Dove, of course, was a New Yorker regular, which means this cartoon may very well have been rejected by the venerable magazine before it was shopped around and picked up by Look. Four years later, though, The New Yorker too would have its chance to play around with hyberbole in the setting of an IRS office. Amazingly, cartoonist James Stevenson manages to pull it off with a simple, wordless gag. The wry smile shown by Stevenson's taxpayer, in contrast to Dove's, indicates this man is very well aware of his own clowning around. Stevenson's cartoon appeared almost four years after Dove's and is memorable, a New Yorker classic. 

James Stevenson
The New Yorker, December 19, 1964, page 66





Is there room for another great cartoon on this topic? (Would I ask if there weren't?) You might think James Stevenson gets the last word, wordlessly, on the subject of exaggerated reactions to the tax collector, but his character's mimicking of a holdup victim does not quite end our story. In a cartoon dating from the 1972 tax season, cartoonist George Booth takes the taxpayer's overreaction up a notch into the realm of pure slapstick. As with Stevenson, the hyperbole is physical, not verbal; it is the flustered taxman who is left to refute the taxpayer's antics with some commonsense talk.
"Other folks have to pay taxes, too, Mr. Herndon, so would you please spare us the dramatics!"
George Booth
The New Yorker, March 18, 1972, page 45






Cartoon by James Stevenson. Ad by Chanel.
https://archives.newyorker.com/newyorker/1964-12-19/flipbook/066/


Spot drawing by P and cartoon by George Booth




Note:  My thanks to Dick Buchanan for his  beautiful scan of the Leonard Dove gag from his matchless cartoon clip files. Dick, you may recall, contributes regularly to Mike Lynch Cartoons, most recently a post entitled "From the Dick Buchanan Files: Certified Vintage Gag Cartoons 1940 - 1961." Dick is the only one I trust to certify gag cartoons as vintage.

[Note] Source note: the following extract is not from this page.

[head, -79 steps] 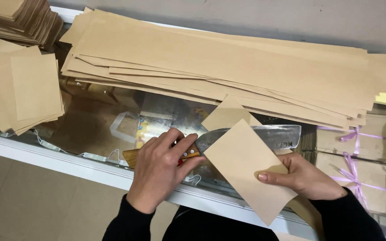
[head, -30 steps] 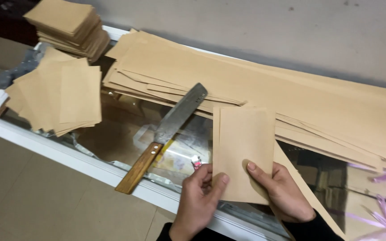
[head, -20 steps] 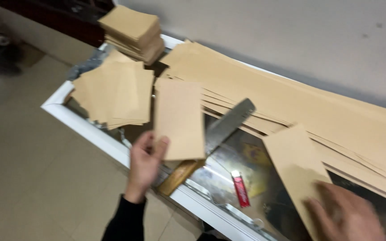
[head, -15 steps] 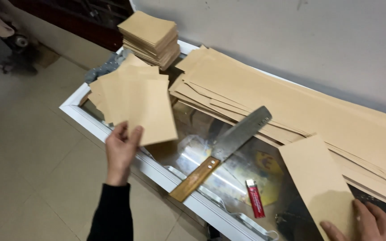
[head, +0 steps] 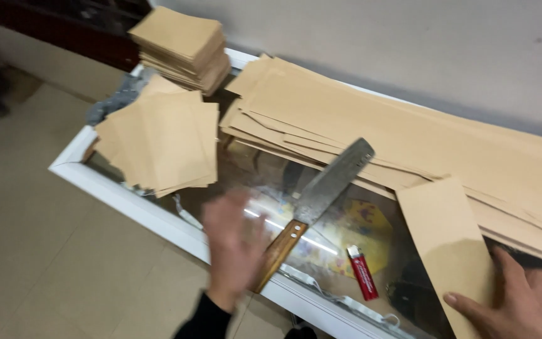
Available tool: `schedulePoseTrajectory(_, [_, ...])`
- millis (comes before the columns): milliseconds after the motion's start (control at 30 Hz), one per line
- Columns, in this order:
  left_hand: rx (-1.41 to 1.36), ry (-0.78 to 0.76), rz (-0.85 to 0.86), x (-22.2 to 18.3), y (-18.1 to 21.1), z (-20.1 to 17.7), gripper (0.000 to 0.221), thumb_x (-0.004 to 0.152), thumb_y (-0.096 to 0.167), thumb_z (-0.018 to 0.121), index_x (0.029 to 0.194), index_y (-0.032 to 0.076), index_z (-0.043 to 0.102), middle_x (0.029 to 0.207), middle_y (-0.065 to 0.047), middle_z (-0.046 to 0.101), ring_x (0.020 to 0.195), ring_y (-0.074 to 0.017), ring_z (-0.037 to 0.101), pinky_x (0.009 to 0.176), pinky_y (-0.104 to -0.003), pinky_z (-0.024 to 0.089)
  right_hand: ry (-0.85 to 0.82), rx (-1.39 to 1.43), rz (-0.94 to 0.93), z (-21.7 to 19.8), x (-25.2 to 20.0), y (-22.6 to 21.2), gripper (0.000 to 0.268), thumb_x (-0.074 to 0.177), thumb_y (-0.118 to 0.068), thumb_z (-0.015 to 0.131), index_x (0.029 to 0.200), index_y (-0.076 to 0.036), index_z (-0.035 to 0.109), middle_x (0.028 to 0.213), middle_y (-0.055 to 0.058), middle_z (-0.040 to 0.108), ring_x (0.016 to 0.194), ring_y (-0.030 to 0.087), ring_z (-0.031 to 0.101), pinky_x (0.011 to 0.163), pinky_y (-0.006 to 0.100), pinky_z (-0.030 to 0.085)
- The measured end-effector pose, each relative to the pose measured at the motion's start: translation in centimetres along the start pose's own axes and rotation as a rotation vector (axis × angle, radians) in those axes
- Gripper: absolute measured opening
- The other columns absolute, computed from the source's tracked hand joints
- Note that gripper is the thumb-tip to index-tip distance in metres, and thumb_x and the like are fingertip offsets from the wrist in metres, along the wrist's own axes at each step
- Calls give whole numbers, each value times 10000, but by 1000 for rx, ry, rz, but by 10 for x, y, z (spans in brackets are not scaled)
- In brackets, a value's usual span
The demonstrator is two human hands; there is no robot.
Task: The person takes long strips of brown paper, folds them into smaller rectangular shapes, and uses the flat side of a large knife to press and sharpen the creases.
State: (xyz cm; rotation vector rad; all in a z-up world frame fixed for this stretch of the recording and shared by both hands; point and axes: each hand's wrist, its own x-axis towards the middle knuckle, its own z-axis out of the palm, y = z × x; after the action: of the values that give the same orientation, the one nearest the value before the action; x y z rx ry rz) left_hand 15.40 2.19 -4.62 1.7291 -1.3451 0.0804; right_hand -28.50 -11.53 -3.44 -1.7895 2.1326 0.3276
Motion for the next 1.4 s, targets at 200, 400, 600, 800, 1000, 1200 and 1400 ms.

He also represents me at audits. This is Dick's 61st contribution to Attempted Bloggery, a record unlikely to be broken ever, or at least until tomorrow.

I'll jump at any excuse to highlight the work of Leonard Dove, James Stevenson, George Booth, and the like. Feel free to send such excuses in my direction.

Surely there must be other cartoon examples out there of hyperbolic reactions to a tax audit. I mean, is there really any other kind of reaction? Please let me know if you are aware of similar taxing cartoons that fit the bill.

By the way, who might be P, the spot artist from 1972? Anybody?